**Aim of the task:** Set the entries below down again, please. Match them exactly.

**Information given:**
========================================================================

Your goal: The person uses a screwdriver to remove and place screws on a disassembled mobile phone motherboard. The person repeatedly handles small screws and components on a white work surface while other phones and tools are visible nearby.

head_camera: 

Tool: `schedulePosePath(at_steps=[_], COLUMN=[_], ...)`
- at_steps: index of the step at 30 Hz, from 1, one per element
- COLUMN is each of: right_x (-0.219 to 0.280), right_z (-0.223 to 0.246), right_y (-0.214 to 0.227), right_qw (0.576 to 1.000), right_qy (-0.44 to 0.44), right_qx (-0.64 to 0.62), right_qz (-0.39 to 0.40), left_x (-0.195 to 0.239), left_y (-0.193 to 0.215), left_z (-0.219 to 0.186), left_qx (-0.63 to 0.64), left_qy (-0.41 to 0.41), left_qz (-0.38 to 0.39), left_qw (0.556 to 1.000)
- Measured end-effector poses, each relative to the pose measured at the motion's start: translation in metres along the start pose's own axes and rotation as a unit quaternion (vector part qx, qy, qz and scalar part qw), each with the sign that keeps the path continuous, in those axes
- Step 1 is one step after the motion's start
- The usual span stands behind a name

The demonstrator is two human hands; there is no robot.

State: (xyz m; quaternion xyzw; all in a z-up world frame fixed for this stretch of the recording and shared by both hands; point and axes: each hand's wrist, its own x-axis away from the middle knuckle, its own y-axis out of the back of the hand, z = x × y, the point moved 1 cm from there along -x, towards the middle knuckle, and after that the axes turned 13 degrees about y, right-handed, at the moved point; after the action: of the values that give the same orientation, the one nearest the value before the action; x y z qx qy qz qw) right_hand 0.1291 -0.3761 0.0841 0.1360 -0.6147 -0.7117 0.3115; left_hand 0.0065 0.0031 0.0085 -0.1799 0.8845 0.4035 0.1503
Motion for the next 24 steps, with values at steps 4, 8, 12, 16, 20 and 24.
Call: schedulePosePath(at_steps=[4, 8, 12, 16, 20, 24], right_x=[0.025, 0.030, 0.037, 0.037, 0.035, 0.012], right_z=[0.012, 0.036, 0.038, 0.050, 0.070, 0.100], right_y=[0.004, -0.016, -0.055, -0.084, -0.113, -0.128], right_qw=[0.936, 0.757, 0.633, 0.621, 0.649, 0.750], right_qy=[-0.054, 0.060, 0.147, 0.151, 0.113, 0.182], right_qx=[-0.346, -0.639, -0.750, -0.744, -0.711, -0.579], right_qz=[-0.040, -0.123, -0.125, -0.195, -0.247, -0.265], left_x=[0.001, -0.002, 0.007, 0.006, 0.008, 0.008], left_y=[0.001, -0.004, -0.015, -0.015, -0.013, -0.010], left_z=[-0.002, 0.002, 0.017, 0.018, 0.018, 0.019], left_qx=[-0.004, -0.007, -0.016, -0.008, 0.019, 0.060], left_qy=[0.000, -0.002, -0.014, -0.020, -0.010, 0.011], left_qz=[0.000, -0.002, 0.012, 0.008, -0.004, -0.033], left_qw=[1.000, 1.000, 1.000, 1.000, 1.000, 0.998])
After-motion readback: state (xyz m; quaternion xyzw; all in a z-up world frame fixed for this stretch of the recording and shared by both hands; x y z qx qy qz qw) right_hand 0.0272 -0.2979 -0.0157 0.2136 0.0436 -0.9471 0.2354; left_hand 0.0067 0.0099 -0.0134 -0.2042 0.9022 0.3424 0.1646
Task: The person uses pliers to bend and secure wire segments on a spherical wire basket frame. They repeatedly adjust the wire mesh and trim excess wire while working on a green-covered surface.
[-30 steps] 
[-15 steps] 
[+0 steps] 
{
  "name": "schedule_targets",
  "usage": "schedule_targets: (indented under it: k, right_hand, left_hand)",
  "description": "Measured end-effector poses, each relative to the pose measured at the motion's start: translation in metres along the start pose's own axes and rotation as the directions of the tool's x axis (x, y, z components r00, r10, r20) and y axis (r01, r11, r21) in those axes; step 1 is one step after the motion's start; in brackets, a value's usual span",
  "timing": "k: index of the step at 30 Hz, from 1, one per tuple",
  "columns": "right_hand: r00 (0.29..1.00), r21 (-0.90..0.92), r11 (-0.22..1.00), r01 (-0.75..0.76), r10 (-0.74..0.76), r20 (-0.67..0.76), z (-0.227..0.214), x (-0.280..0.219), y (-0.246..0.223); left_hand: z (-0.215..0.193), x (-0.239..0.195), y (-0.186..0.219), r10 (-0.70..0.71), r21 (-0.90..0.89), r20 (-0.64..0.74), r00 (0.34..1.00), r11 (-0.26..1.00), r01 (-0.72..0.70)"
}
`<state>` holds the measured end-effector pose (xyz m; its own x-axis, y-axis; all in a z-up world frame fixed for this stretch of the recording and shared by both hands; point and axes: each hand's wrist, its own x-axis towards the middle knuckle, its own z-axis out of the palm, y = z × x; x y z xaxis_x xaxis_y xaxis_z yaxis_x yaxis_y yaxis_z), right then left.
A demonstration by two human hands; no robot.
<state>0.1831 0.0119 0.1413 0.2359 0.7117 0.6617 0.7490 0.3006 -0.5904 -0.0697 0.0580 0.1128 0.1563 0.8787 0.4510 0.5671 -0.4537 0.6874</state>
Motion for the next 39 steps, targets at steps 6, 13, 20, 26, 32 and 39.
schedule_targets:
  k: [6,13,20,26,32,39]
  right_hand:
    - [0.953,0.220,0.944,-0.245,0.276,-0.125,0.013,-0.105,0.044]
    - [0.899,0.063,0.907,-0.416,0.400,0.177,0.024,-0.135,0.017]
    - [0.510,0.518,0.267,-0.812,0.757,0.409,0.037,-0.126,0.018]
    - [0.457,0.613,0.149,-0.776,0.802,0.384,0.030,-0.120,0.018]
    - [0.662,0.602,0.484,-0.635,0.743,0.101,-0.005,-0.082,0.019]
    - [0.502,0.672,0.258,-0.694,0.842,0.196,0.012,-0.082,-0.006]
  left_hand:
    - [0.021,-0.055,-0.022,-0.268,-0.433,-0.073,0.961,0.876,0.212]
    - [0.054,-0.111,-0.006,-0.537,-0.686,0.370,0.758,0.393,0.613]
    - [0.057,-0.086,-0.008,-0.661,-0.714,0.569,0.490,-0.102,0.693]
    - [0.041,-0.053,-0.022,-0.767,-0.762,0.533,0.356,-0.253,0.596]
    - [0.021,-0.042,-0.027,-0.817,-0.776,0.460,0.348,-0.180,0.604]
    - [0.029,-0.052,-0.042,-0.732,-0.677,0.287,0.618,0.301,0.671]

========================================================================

**Solution for this task:**
Your goal: The person uses a screwdriver to remove and place screws on a disassembled mobile phone motherboard. The person repeatedly handles small screws and components on a white work surface while other phones and tools are visible nearby.

head_camera: 

Tool: `schedulePosePath(at_steps=[_], COLUMN=[_], ...)`
- at_steps: index of the step at 30 Hz, from 1, one per element
- COLUMN is each of: right_x (-0.219 to 0.280), right_z (-0.223 to 0.246), right_y (-0.214 to 0.227), right_qw (0.576 to 1.000), right_qy (-0.44 to 0.44), right_qx (-0.64 to 0.62), right_qz (-0.39 to 0.40), left_x (-0.195 to 0.239), left_y (-0.193 to 0.215), left_z (-0.219 to 0.186), left_qx (-0.63 to 0.64), left_qy (-0.41 to 0.41), left_qz (-0.38 to 0.39), left_qw (0.556 to 1.000)
- Measured end-effector poses, each relative to the pose measured at the motion's start: translation in metres along the start pose's own axes and rotation as a unit quaternion (vector part qx, qy, qz and scalar part qw), each with the sign that keeps the path continuous, in those axes
- Step 1 is one step after the motion's start
- The usual span stands behind a name

The demonstrator is two human hands; there is no robot.

State: (xyz m; quaternion xyzw; all in a z-up world frame fixed for this stretch of the recording and shared by both hands; point and axes: each hand's wrist, its own x-axis away from the middle knuckle, its own y-axis out of the back of the hand, z = x × y, the point moved 1 cm from there along -x, towards the middle knuckle, and after that the axes turned 13 degrees about y, right-handed, at the moved point; after the action: of the values that give the same orientation, the one nearest the value before the action; x y z qx qy qz qw) right_hand 0.1291 -0.3761 0.0841 0.1360 -0.6147 -0.7117 0.3115; left_hand 0.0065 0.0031 0.0085 -0.1799 0.8845 0.4035 0.1503
Motion for the next 24 steps, with values at steps 4, 8, 12, 16, 20 and 24.
Call: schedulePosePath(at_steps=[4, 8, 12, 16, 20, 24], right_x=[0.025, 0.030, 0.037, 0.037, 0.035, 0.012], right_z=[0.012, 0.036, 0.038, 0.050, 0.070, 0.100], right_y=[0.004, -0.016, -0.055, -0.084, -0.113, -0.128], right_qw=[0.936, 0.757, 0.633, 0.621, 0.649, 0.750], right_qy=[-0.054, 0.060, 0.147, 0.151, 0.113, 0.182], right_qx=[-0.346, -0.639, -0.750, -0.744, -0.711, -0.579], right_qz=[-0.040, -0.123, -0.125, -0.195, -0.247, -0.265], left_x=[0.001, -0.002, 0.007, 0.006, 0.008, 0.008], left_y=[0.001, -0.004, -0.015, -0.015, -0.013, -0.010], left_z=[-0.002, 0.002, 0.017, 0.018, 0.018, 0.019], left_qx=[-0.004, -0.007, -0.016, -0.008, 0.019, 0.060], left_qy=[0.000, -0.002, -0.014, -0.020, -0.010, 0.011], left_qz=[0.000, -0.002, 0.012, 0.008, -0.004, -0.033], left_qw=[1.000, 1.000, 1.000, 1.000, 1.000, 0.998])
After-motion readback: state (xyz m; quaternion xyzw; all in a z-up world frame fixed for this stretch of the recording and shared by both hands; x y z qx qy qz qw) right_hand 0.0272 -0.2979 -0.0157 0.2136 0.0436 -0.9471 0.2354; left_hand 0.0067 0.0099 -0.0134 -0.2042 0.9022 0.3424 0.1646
Task: The person uses pliers to bend and secure wire segments on a spherical wire basket frame. They repeatedly adjust the wire mesh and trim excess wire while working on a green-covered surface.
[-30 steps] 
[-15 steps] 
[+0 steps] 
{
  "name": "schedule_targets",
  "usage": "schedule_targets: (indented under it: k, right_hand, left_hand)",
  "description": "Measured end-effector poses, each relative to the pose measured at the motion's start: translation in metres along the start pose's own axes and rotation as the directions of the tool's x axis (x, y, z components r00, r10, r20) and y axis (r01, r11, r21) in those axes; step 1 is one step after the motion's start; in brackets, a value's usual span",
  "timing": "k: index of the step at 30 Hz, from 1, one per tuple",
  "columns": "right_hand: r00 (0.29..1.00), r21 (-0.90..0.92), r11 (-0.22..1.00), r01 (-0.75..0.76), r10 (-0.74..0.76), r20 (-0.67..0.76), z (-0.227..0.214), x (-0.280..0.219), y (-0.246..0.223); left_hand: z (-0.215..0.193), x (-0.239..0.195), y (-0.186..0.219), r10 (-0.70..0.71), r21 (-0.90..0.89), r20 (-0.64..0.74), r00 (0.34..1.00), r11 (-0.26..1.00), r01 (-0.72..0.70)"
}
`<state>` holds the measured end-effector pose (xyz m; its own x-axis, y-axis; all in a z-up world frame fixed for this stretch of the recording and shared by both hands; point and axes: each hand's wrist, its own x-axis towards the middle knuckle, its own z-axis out of the palm, y = z × x; x y z xaxis_x xaxis_y xaxis_z yaxis_x yaxis_y yaxis_z), right then left.
A demonstration by two human hands; no robot.
<state>0.1831 0.0119 0.1413 0.2359 0.7117 0.6617 0.7490 0.3006 -0.5904 -0.0697 0.0580 0.1128 0.1563 0.8787 0.4510 0.5671 -0.4537 0.6874</state>
Motion for the next 39 steps, targets at steps 6, 13, 20, 26, 32 and 39.
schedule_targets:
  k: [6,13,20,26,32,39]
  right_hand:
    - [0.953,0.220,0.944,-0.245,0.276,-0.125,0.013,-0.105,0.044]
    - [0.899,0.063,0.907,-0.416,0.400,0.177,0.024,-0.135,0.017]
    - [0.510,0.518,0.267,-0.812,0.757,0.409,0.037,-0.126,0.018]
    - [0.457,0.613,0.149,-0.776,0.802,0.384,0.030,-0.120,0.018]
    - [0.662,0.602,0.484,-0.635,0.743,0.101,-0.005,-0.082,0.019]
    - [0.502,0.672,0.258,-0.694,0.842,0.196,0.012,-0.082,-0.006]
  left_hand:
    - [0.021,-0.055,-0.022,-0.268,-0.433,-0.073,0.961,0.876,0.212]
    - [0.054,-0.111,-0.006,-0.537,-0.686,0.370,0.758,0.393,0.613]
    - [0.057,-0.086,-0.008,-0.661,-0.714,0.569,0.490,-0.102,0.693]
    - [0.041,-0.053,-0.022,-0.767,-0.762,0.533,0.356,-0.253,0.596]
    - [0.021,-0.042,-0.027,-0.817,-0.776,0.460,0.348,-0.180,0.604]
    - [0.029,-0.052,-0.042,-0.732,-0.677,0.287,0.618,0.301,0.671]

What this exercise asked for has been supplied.